━━━━━ Data excerpt

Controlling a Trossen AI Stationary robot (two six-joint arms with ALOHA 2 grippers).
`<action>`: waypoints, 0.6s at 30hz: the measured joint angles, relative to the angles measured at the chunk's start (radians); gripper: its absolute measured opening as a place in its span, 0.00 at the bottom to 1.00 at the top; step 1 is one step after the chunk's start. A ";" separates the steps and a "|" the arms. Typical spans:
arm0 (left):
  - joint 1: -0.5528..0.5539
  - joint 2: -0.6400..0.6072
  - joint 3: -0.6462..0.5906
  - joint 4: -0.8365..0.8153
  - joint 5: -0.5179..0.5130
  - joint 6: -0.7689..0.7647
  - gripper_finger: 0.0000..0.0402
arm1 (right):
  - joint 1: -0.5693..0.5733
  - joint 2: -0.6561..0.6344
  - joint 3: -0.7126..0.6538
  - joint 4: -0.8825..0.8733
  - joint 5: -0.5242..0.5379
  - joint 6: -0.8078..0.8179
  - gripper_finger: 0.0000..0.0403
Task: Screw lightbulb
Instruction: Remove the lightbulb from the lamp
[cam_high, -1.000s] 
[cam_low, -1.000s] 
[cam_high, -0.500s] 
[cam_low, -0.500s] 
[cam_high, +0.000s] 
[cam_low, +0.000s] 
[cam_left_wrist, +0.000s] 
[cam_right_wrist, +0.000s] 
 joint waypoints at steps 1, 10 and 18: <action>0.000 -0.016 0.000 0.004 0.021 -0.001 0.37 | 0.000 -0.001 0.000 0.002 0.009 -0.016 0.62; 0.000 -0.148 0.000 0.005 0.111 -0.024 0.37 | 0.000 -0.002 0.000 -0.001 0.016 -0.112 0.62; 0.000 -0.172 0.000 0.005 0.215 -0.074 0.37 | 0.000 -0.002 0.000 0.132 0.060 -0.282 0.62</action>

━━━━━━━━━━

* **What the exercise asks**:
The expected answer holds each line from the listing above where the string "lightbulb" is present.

* **Your response**:
Task: Screw lightbulb
Instruction: Remove the lightbulb from the lamp

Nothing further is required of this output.